Tunisian civil society groups are raising alarm after IWatch, the country’s chapter of Transparency International, condemned the sudden shutdown of the Access to Information Authority (INAI). The closure, never officially announced, is the latest move undermining independent oversight bodies.

IWatch said the issue goes beyond the authority’s closure, pointing to what it called the government’s systematic blackout of information and erosion of transparency.

According to IWatch executive director Talel Ferchichi, the authority’s work had been paralyzed long before. Its interim director was suspended a year ago, and its offices were quietly shut down last spring without explanation or public reaction.

“We realized this very quickly because we work regularly with the body and our association submits numerous requests for access to information as part of our activities,” Ferchichi said.

In its statement, IWatch described INAI as “the last bastion of transparency in Tunisia” and accused authorities of deliberately weakening the institution, warning it had been “gradually and methodically paralyzed.”

Ferchichi added that the closure might have gone unnoticed if IWatch had not raised the alarm.

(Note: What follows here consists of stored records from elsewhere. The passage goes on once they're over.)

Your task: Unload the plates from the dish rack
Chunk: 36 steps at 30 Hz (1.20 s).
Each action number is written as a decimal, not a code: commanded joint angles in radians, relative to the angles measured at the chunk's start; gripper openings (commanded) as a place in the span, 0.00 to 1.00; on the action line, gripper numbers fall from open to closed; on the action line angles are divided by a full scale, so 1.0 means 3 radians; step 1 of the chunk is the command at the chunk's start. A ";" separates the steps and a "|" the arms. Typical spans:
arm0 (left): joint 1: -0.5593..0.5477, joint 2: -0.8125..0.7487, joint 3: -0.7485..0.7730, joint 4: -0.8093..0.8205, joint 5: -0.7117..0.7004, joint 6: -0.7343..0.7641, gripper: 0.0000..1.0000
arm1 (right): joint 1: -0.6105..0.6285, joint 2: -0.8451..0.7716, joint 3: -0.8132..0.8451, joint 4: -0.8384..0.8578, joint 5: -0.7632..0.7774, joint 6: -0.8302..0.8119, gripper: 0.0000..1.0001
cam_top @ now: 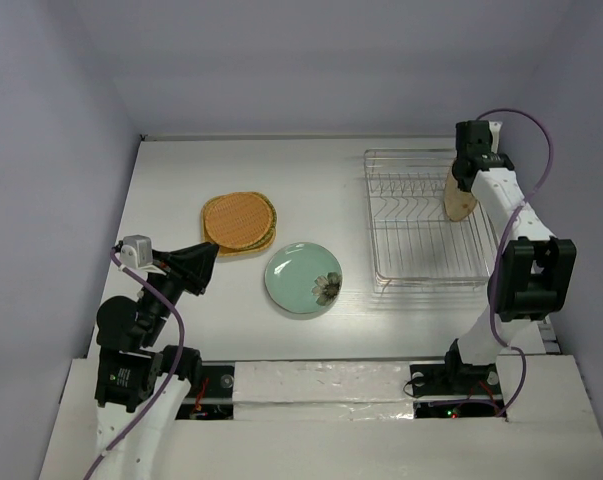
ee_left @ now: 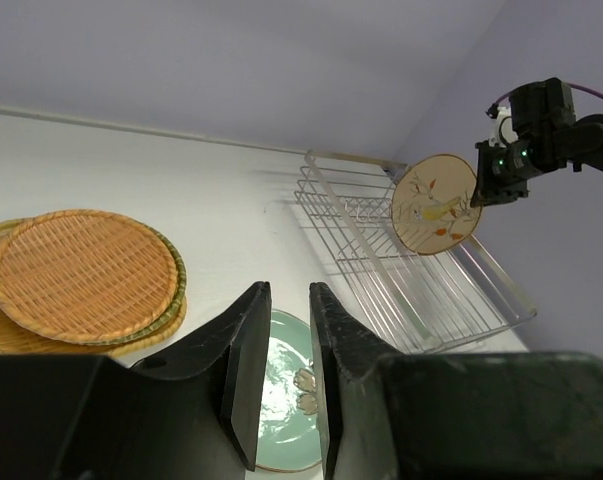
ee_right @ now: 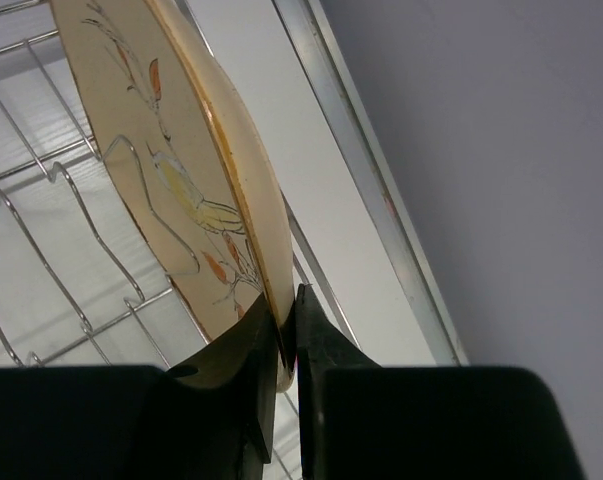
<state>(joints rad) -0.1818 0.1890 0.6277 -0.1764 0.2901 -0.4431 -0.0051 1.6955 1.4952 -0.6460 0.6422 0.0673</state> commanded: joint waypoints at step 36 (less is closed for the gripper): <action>0.0038 0.0014 -0.0032 0.0143 -0.0006 0.0015 0.23 | 0.1315 -0.1883 -0.0651 0.0700 -0.2808 0.1202 0.00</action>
<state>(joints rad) -0.1745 0.1806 0.6277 -0.1764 0.2874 -0.4431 0.3408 1.1393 1.3743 -0.6773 0.0345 0.3496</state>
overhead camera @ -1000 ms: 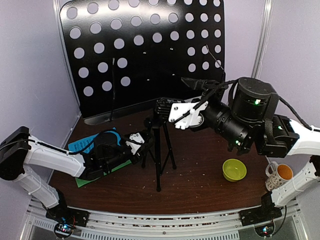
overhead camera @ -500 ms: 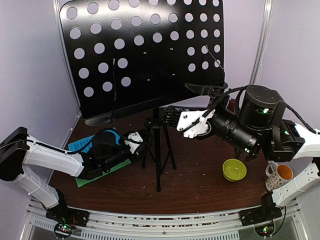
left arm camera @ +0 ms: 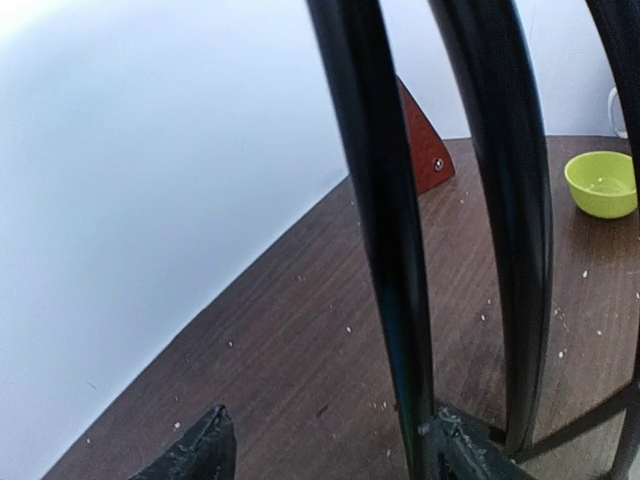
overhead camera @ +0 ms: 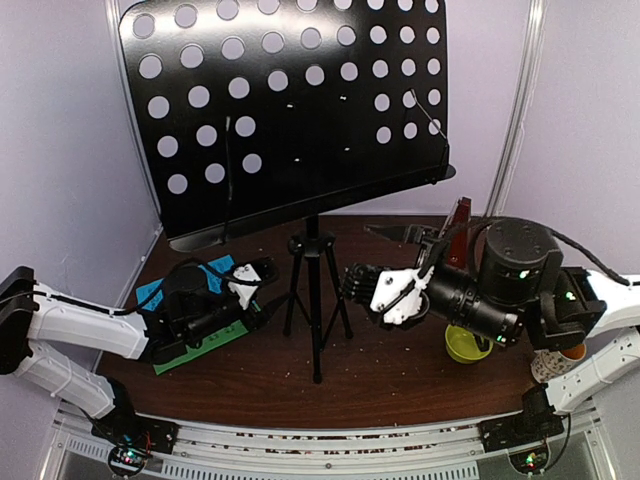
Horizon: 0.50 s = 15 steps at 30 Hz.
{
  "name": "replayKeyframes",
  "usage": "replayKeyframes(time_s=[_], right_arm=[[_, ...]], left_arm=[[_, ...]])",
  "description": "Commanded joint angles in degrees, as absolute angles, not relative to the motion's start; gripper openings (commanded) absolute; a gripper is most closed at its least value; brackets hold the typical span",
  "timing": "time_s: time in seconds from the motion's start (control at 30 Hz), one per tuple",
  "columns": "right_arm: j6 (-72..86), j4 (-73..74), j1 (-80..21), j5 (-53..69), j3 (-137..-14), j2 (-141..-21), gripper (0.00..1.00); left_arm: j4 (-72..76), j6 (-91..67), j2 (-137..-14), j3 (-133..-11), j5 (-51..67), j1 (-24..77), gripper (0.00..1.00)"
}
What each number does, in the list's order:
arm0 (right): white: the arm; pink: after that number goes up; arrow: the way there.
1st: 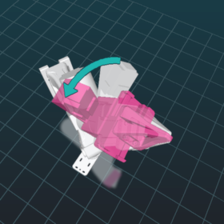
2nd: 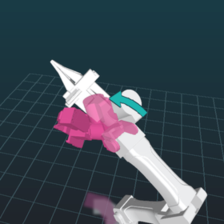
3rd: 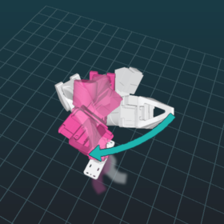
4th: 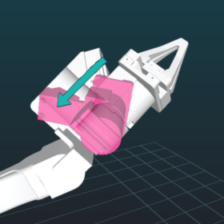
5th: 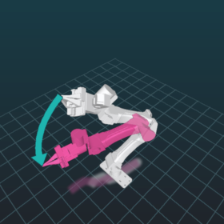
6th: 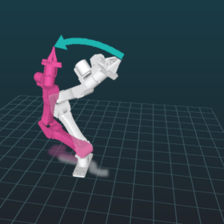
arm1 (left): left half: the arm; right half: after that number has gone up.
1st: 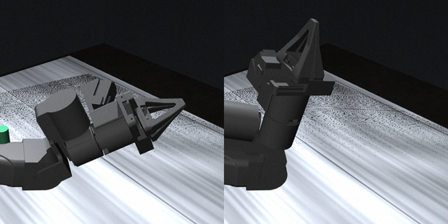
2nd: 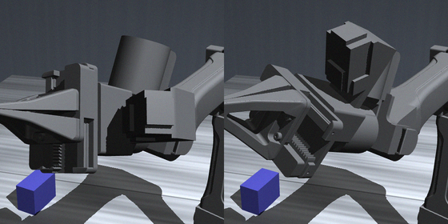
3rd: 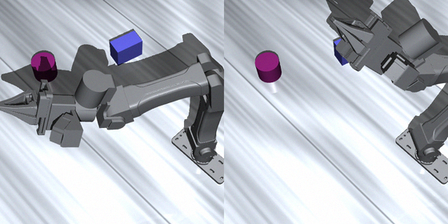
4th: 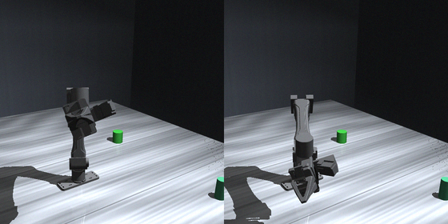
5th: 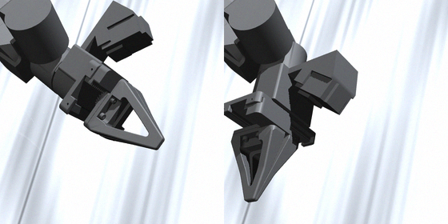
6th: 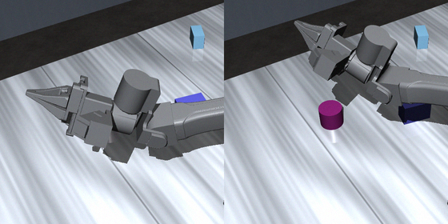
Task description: Set up the instrument practice props
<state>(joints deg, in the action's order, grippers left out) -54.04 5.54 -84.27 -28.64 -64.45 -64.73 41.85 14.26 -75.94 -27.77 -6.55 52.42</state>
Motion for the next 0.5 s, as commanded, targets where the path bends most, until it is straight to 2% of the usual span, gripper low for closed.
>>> replayKeyframes(time_s=[0.0,0.2,0.47], right_arm=[[-42.95,3.59,-84.02,-25.06,-57.85,-63.83,0.74],[-34.91,-1.97,-78.28,-18.3,-47.3,-62.76,0.67],[-24.75,-13.92,-64.17,-0.13,-35.54,-64.61,0.64]], left_arm=[[42.86,11.65,-74.08,-24.57,-4.0,51.23,0.68],[42.26,12.42,-74.06,-22.28,-1.73,50.17,0.66],[43.2,12.15,-78.84,-22.3,1.58,49.84,0.65]])
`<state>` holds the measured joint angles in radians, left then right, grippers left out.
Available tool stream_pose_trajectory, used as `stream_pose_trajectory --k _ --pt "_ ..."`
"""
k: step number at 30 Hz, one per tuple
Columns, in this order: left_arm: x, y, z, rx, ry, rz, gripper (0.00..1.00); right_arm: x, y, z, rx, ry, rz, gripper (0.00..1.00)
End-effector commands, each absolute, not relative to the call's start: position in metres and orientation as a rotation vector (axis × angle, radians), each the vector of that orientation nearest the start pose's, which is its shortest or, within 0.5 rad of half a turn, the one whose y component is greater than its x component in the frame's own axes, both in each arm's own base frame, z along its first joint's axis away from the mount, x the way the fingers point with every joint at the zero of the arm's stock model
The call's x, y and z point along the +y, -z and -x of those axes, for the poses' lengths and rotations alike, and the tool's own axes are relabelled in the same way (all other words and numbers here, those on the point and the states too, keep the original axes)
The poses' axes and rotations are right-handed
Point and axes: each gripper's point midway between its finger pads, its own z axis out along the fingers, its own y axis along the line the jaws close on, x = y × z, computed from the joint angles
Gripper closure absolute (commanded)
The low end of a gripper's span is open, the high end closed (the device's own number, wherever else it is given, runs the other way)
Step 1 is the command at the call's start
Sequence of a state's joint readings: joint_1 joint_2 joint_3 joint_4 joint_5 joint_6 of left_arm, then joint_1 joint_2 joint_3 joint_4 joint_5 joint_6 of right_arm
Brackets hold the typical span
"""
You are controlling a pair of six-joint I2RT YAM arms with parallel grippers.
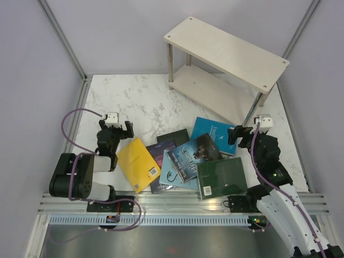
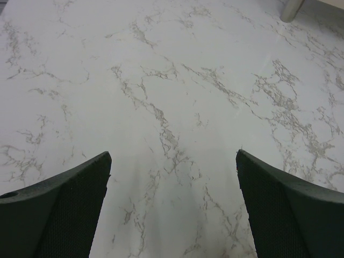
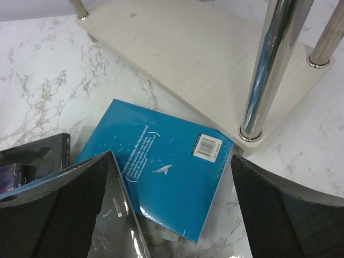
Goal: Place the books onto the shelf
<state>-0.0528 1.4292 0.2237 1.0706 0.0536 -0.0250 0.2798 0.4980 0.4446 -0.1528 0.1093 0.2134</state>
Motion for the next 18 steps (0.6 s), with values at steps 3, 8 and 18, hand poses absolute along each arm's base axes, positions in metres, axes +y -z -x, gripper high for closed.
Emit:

He told OCCRP that the group had also faced administrative restrictions hampering its work.

“Little by little, the space for transparency, civil society, and countervailing powers is being restricted by the ruling power. The entire civic space is being gradually reduced in Tunisia,” he said, citing the shutdown of other independent regulatory bodies.

The National Union of Tunisian Journalists also denounced the closure, calling it a “serious violation of the constitutional right of access to information and a perpetuation of the blackout policy.” Suspending the authority, the union warned, “represents a means of turning journalism into a mere tool for official propaganda and blocking all serious and investigative journalism… a devastating blow to what remains of professional and independent media.”

Created in 2016 as an independent public body, INAI is tasked with guaranteeing citizens’ constitutional right to access information and ensuring transparency in public affairs.

The closure reflects a broader pattern of government actions targeting oversight institutions established after the 2011 revolution to strengthen democracy and fight corruption.

In August 2021, police shut down the headquarters of the National Anti-Corruption Authority—in charge of drafting and monitoring anti-graft policies, identifying corruption in both public and private sectors, and conducting investigation—and evicted its employees without explanation. Less than a year later, President Kais Saied dissolved the Supreme Judicial Council, a move Amnesty International called “a serious threat to judicial independence and fair trial rights in the country.”

Authorities have also curbed the work of the Independent High Authority for Audiovisual Communication (HAICA), created in 2012 to regulate television and radio stations.

Rights groups warn that dismantling oversight institutions is fueling a systematic rollback of democratic gains. The U.S.-based Middle East Democracy Center also warned that President Saied’s actions against the judiciary “pose a serious threat to human rights, democracy, and rule of law in the country.”